It was built of yellow stone, large with high windows. There was
a wide entrance hall downstairs with heavy old cupboards, armchairs,
antlers and stuffed birds on the walls. Below these trophies were
little plates with an inscription indicating place and date of the
hunt. There was a huge boar's head with glass eyes, large white
teeth and huge fangs in the corners of the mouth. It looked as if
the boar would come out of the wall at any moment. At dusk it looked
quite frightening. The squirrel and partridge sat on their branches
looking down with their glass eyes as if they were alive. One could
touch them and stroke their fur and feathers but they did not move.
It was difficult to touch them because they sat high on the wall
and Joachim and I had to step on chairs. Uncle Konrad became angry
when he noticed us. We were not allowed to touch the animals again.
He had a white, scruffy beard and a deep brash voice. We were afraid
of him.
xxxThe living room was set up similarly to the entrance hall with a large
heavy table in the centre and dark cupboards and armchairs. When
aunt Kaethe entered, it immediately seemed more friendly. She had
beautiful white hair and usually wore black dresses with lace collars.
She put her old doll house for us in the living room. Each time
we visited we were allowed to play with it. Nearly every morning
after Joachim and I had breakfast we went over there and played
with the doll house.
xxxSometimes Aunt Kaethe took us into her garden. Roses and bleeding hearts were
blooming everywhere. She walked up and down in her black dress between
the bushes cutting flowers for her room. The prettiest were the
bleeding hearts with their bent branches and the many bright red
blossoms.
xxxSometimes she took a walk with us in the afternoon along the lake, under the
trees where wolfsmilk grew and red Frenchmen bugs crawled between
the roots of the trees. If one poked around in the holes and nooks
they all came out, often so many that we became afraid and ran away.
Once we started to step on them and squash them. Many red wings
covered the ground. A few bugs were still moving slowly. It was
so awful that we never poked around it again and left the individual
bugs alone when we saw them. We picked wolfsmilk and broke the thick
stems with the sulphur yellow flowers off. The thick white milk
squirted out of the stems dropping on our hands spreading a funny
smell. They were nice flowers and we preferred to leave them alone.

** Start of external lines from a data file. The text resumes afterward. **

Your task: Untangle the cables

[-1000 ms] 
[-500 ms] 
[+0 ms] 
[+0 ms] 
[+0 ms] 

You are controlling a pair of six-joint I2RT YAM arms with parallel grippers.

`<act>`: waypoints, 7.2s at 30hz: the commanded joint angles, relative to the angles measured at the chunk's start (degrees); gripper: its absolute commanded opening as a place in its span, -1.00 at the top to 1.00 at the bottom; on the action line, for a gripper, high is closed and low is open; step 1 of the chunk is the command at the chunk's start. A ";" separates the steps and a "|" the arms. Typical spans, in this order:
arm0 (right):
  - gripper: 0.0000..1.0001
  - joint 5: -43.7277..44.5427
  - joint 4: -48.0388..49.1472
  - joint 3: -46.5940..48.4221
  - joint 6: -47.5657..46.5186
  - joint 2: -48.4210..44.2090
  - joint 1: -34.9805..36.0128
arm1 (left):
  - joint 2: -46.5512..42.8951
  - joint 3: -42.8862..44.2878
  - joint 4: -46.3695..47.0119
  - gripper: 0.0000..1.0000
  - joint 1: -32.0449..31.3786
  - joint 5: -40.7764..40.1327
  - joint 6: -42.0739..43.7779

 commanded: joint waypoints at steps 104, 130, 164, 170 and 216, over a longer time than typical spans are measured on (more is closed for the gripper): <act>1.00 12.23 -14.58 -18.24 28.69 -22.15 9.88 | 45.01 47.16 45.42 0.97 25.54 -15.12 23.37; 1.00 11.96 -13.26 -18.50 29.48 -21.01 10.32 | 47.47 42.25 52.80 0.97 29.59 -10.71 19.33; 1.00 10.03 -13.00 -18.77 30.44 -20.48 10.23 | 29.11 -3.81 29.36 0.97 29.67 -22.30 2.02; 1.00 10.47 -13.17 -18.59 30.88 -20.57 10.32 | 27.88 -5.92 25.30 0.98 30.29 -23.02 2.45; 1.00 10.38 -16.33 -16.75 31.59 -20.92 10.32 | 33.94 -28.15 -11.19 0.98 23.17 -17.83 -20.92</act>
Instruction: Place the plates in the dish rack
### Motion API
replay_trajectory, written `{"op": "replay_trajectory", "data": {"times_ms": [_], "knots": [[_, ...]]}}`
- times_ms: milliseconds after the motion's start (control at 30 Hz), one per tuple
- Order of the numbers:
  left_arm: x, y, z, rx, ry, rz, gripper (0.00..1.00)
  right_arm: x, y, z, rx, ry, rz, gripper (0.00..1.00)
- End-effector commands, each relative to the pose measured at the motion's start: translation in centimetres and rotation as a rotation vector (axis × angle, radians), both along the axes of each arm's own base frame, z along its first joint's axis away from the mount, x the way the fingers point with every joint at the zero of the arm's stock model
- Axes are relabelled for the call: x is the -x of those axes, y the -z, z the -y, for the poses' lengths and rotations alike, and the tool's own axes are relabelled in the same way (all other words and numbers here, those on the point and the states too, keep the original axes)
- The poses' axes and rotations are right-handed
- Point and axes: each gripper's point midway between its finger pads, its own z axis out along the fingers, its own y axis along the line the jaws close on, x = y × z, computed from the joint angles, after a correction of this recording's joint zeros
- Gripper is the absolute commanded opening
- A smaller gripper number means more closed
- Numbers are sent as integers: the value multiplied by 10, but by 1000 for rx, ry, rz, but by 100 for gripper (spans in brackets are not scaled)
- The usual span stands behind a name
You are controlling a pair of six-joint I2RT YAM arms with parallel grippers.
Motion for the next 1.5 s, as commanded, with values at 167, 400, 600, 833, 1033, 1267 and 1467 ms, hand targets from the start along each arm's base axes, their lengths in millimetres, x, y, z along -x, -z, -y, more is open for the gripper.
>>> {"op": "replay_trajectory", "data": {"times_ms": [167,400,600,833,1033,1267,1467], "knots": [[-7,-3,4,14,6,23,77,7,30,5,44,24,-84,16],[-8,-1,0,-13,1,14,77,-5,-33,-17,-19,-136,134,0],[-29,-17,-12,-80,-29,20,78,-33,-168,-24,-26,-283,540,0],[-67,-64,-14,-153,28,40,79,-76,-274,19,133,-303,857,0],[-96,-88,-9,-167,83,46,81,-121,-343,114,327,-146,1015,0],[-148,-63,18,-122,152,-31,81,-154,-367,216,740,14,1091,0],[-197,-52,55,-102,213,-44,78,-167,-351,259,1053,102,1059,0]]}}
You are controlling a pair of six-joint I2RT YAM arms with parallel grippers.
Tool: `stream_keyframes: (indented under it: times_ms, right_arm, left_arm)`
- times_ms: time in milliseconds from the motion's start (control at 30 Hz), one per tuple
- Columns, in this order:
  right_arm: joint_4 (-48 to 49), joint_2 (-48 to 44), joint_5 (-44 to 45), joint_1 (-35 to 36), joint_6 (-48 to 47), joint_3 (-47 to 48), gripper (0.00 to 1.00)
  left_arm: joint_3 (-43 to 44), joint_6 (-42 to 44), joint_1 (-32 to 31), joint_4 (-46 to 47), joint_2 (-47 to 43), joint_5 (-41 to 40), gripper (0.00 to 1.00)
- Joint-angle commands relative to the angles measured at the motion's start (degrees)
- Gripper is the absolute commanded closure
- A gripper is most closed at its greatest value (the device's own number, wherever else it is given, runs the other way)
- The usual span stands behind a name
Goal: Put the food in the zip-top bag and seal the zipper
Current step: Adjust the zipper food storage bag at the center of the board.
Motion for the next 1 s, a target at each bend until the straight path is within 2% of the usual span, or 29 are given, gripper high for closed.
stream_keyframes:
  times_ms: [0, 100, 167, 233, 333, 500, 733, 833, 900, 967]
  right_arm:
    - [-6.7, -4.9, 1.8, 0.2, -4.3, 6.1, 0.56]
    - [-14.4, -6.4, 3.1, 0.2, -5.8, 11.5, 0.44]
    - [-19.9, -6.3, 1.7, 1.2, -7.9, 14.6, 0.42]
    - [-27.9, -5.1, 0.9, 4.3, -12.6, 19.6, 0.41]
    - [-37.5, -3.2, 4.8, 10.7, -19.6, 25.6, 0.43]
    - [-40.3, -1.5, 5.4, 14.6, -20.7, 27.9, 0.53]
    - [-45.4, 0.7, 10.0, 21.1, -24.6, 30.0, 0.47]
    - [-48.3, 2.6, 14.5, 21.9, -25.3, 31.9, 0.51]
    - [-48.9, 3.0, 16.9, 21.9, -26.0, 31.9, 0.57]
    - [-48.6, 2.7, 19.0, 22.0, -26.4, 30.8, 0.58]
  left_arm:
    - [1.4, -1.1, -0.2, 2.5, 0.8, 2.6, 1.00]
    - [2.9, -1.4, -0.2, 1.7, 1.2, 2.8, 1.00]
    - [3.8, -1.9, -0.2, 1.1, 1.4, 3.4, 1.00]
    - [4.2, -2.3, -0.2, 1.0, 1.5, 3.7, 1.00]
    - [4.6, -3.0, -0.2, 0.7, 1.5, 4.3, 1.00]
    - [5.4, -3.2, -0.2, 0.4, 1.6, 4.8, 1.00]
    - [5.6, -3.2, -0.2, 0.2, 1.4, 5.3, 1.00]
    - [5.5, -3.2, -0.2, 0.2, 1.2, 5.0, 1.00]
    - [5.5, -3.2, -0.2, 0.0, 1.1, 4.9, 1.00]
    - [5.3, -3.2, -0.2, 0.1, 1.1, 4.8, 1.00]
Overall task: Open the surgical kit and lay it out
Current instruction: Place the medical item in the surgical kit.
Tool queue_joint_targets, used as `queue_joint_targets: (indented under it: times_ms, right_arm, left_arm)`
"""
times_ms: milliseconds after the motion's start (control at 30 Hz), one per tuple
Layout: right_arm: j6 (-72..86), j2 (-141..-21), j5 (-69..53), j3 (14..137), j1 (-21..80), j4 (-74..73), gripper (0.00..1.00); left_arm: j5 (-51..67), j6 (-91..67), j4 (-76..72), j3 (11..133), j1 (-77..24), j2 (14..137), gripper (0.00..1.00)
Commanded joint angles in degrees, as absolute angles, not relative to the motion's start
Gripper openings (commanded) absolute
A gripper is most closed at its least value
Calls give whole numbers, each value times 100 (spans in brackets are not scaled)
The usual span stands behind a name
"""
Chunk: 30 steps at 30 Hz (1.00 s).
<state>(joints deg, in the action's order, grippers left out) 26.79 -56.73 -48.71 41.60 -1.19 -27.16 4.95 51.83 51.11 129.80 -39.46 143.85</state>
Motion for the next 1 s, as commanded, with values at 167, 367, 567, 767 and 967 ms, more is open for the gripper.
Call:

We found copper gun shells from military manoeuvres in the area.
They were everywhere, between the trees and in the moss. They reflected
the light when they were lying in the sun. We collected them in
baskets. We knew that they were delivered somewhere but we did not
think much about it. I remembered the military hospital. We knew
that there was a war, but we did not connect it with the shells,
which were so smooth and shiny on the ground, not looking dangerous
at all, rather like a nice toy. It was different with the shooting
exercises. From far away we heard the low rumble. We were not allowed
out until the exercises were over towards the evening. On such days
we did not get along at all and quarrelled, especially when I wanted
to have Joachim's trumpet and he did not want to give it to me.
Once we tore at it so violently that the trumpet broke. We both
regretted that because it was such a nice big trumpet. From then
on we got along better when we had to stay home.
xxxIn the evening Joachim's uncle sometimes rowed out on the lake taking
us with him. We sat on the front bench in the wide boat. On the
floor was a basket with sandwiches, mineral water and glasses. My
uncle rowed out on the lake, then undressed and jumped into the
water. Each time he jumped the boat inclined and we had to balance
it. The mineral water inclined in the cups with the boat. We ate
our sandwiches and looked over the lake. The water shimmered in
the oblique light. Sometimes there was a little wind. The boat danced
quietly on the waves. At one spot water lilies grew in the lake.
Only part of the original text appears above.